1. Urban public sports facilities : social infrastructure and the public life of cities
- Author
-
Layton, Jack
- Abstract
Parks and playing fields, swimming pools and skateparks, tennis courts and gyms; these are spaces that create the affordances for people to pursue amateur sports and fitness practices. This thesis aims to develop a conceptual and theoretical vocabulary for understanding these kinds of spaces and the contribution that they make to the public life of cities. The thesis develops an infrastructural approach to the geography of public life. Drawing on the work of Eric Klinenberg (2002; 2018), the thesis explores how the concept of social infrastructure can help geography and urban studies negotiate the 'impasse' of research on public space (Koch and Latham, 2012: 515; Latham and Layton, 2019a). This argument is developed through three different case studies. The first case study explores the breadth, depth, and texture of social life supported by public space through a study of the amateur Sunday league football played at the Hackney Marshes. The second, looks at the heated 50m lido at London Fields, unpacking the complicated politics of provisioning required to add social infrastructure to the urban landscape. The final case study, Finsbury Park, unfolds in two parts. Part one explores how parks are made public through their use as social infrastructure. And part two, uses social infrastructure as an evaluative frame to navigate the dispute around whether or not the park should be used to host music festivals.
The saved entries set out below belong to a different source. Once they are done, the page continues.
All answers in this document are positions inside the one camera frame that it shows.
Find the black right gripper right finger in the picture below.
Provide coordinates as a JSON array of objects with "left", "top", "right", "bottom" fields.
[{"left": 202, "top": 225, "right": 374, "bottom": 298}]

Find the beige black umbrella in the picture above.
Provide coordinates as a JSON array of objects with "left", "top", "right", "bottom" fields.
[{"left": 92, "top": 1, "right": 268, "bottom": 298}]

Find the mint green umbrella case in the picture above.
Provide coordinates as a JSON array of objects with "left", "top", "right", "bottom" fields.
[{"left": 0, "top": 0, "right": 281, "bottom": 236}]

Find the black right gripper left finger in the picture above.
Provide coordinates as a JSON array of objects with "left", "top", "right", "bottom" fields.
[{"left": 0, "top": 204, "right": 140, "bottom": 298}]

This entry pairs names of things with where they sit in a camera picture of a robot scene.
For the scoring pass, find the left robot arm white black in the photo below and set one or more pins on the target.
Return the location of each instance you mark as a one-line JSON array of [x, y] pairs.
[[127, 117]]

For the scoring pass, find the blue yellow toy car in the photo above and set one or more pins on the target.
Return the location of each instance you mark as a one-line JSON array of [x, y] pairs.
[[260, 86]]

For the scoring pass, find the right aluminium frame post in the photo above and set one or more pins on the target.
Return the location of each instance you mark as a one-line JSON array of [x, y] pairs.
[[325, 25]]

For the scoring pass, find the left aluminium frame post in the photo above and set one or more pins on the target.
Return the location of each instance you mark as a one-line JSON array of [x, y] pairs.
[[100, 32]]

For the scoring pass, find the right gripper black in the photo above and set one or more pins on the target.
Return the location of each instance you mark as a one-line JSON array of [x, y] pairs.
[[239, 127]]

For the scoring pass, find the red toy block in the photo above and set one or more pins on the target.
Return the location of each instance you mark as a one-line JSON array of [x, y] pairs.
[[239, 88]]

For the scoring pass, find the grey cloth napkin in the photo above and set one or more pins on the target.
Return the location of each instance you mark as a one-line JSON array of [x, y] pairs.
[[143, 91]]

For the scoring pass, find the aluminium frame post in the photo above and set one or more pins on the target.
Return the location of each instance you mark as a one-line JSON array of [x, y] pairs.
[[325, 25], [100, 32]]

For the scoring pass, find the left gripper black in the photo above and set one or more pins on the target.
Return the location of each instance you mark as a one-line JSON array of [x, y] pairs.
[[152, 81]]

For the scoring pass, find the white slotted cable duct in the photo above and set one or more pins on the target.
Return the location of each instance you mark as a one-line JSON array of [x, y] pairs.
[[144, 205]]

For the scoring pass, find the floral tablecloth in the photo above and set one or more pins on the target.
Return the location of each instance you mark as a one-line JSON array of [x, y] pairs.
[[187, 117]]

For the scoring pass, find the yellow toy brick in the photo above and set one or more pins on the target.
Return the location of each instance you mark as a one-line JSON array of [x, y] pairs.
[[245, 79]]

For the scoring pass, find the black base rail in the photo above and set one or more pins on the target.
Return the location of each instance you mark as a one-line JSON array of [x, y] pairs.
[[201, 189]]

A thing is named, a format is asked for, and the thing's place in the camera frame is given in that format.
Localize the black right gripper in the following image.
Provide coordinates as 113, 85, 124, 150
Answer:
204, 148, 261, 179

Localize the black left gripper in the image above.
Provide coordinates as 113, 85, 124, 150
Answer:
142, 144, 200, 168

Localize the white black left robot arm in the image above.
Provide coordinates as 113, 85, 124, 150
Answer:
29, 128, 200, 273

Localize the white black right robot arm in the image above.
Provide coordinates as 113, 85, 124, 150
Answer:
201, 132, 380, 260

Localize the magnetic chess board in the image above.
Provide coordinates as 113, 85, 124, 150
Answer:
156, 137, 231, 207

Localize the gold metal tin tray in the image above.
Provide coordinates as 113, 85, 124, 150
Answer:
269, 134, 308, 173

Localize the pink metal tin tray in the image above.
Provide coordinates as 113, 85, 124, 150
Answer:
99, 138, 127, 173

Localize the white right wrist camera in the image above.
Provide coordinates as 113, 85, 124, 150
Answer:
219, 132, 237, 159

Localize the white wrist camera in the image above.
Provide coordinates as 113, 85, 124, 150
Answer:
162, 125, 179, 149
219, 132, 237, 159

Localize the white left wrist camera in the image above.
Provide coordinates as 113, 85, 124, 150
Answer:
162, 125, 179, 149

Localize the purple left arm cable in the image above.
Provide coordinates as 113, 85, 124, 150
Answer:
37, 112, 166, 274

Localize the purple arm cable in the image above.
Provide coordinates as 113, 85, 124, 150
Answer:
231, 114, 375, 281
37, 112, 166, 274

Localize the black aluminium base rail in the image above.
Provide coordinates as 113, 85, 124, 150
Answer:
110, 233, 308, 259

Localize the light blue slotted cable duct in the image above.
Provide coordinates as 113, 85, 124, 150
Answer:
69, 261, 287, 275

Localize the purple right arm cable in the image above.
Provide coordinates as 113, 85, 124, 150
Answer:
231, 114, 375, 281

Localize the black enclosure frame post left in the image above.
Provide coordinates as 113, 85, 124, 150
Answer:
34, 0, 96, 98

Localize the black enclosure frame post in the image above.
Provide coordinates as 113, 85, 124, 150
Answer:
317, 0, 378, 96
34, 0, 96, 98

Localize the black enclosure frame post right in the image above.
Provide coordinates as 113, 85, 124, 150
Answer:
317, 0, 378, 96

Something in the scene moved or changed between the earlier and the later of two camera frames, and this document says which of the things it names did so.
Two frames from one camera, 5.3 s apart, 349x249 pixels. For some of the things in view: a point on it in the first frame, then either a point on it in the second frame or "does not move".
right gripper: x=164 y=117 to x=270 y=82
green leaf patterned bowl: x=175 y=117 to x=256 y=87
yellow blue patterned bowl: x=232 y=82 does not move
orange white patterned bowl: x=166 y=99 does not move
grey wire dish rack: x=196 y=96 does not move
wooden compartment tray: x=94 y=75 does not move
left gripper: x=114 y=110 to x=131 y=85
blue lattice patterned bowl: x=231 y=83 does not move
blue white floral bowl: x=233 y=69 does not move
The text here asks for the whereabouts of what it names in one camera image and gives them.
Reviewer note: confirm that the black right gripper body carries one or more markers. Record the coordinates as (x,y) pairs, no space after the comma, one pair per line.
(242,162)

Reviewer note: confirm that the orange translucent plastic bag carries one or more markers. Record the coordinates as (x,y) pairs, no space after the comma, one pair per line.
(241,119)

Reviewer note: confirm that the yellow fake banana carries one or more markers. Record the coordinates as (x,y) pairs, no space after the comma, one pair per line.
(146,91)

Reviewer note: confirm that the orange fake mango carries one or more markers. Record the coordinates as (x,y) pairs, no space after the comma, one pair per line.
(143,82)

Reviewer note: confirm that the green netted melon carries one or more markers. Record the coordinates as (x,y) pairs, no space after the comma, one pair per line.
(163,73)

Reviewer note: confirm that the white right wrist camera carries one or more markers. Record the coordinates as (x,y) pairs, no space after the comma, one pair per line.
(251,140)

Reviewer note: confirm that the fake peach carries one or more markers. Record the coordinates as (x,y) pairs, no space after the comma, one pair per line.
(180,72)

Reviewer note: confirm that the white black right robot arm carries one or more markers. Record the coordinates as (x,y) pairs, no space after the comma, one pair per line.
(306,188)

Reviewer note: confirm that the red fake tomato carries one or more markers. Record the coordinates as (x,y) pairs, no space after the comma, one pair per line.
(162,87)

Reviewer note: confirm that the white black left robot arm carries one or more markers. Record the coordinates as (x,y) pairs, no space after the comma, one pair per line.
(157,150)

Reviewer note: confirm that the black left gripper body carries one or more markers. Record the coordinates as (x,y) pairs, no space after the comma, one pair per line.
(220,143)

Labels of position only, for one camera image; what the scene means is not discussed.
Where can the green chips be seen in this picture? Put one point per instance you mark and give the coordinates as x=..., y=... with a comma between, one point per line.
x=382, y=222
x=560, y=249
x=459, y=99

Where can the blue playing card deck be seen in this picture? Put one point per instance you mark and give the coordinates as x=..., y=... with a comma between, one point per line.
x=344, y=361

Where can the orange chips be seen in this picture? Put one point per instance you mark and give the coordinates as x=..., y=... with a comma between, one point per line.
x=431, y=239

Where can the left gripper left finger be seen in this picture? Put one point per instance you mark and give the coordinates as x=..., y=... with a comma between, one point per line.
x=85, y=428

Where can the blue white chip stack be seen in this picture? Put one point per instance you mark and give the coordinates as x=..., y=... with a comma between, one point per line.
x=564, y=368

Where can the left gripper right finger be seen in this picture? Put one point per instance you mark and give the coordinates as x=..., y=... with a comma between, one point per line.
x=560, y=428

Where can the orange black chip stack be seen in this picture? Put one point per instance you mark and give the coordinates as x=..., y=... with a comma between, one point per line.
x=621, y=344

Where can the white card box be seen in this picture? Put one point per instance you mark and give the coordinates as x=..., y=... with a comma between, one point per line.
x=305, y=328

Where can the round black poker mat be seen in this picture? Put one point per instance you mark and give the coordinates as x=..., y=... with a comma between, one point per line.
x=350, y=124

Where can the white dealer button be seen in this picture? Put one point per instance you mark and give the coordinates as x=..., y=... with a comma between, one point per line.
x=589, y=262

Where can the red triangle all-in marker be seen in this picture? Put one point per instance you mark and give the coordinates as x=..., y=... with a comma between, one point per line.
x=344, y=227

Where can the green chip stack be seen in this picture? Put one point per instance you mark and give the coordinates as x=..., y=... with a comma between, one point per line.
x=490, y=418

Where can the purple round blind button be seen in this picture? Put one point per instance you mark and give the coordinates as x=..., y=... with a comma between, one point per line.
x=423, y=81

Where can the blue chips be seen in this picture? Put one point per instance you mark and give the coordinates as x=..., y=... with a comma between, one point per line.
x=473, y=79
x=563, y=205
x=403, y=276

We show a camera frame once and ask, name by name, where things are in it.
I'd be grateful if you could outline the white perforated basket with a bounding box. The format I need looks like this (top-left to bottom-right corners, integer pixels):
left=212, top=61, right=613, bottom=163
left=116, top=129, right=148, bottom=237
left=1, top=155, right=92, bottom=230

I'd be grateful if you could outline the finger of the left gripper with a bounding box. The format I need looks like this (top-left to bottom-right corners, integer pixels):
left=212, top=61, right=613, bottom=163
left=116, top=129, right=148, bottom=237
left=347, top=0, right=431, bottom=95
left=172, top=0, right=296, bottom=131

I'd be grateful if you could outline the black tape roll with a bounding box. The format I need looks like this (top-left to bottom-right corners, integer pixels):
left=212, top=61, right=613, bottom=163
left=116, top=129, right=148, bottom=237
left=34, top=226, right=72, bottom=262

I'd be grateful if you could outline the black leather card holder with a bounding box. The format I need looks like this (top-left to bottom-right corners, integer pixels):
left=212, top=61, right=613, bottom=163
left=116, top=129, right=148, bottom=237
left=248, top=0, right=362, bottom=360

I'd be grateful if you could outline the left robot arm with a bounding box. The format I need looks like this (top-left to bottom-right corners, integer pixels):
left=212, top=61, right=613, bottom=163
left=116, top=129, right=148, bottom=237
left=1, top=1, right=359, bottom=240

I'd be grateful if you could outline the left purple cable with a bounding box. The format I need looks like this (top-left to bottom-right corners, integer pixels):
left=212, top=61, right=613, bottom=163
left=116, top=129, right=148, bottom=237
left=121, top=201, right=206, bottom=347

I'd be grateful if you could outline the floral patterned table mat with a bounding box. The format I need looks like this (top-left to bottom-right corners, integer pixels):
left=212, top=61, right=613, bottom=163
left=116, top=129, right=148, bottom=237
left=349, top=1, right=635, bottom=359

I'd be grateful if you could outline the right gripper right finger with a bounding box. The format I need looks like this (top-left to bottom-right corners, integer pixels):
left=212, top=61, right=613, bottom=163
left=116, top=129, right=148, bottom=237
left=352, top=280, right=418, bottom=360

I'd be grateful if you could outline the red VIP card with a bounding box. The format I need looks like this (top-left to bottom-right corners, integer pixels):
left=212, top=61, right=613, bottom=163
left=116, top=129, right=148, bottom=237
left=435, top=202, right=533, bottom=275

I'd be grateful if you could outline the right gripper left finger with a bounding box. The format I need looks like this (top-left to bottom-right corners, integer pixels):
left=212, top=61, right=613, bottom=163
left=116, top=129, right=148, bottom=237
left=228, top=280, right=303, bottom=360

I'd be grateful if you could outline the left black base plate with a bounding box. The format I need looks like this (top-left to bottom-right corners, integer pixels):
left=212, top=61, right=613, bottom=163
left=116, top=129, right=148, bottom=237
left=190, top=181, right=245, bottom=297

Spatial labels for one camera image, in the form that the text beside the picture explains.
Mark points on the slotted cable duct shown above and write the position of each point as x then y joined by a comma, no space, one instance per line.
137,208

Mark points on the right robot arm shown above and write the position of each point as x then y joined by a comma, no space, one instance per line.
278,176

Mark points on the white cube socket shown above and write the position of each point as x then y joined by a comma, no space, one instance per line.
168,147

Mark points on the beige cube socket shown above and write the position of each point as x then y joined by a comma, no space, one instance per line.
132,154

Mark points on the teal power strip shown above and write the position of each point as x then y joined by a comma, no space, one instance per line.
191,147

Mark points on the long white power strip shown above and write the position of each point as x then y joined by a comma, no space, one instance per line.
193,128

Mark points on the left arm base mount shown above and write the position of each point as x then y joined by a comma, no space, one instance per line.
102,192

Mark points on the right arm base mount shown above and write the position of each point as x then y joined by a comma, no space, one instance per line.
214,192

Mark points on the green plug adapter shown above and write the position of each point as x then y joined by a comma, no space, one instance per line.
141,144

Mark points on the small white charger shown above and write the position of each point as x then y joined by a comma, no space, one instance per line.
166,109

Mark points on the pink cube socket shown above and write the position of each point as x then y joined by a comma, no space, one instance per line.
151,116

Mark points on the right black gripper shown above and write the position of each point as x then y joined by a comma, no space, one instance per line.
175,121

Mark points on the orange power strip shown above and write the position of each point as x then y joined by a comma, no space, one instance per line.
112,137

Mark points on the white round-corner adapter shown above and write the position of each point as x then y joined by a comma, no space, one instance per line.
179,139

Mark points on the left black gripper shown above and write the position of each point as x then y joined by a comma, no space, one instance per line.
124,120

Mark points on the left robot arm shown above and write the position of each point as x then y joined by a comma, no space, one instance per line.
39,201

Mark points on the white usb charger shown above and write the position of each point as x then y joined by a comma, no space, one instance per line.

Read together these cases demonstrate a distinct approach to the geography of public life and the way in which public life coalesces around a network of spaces and facilities that support different kinds of uses. Animating this thesis is a commitment to conducting research in a prospective register, with an underlying aim to develop more-than-critical ways of studying cities to help make them more equitable, fulfilling, and engaging places to inhabit.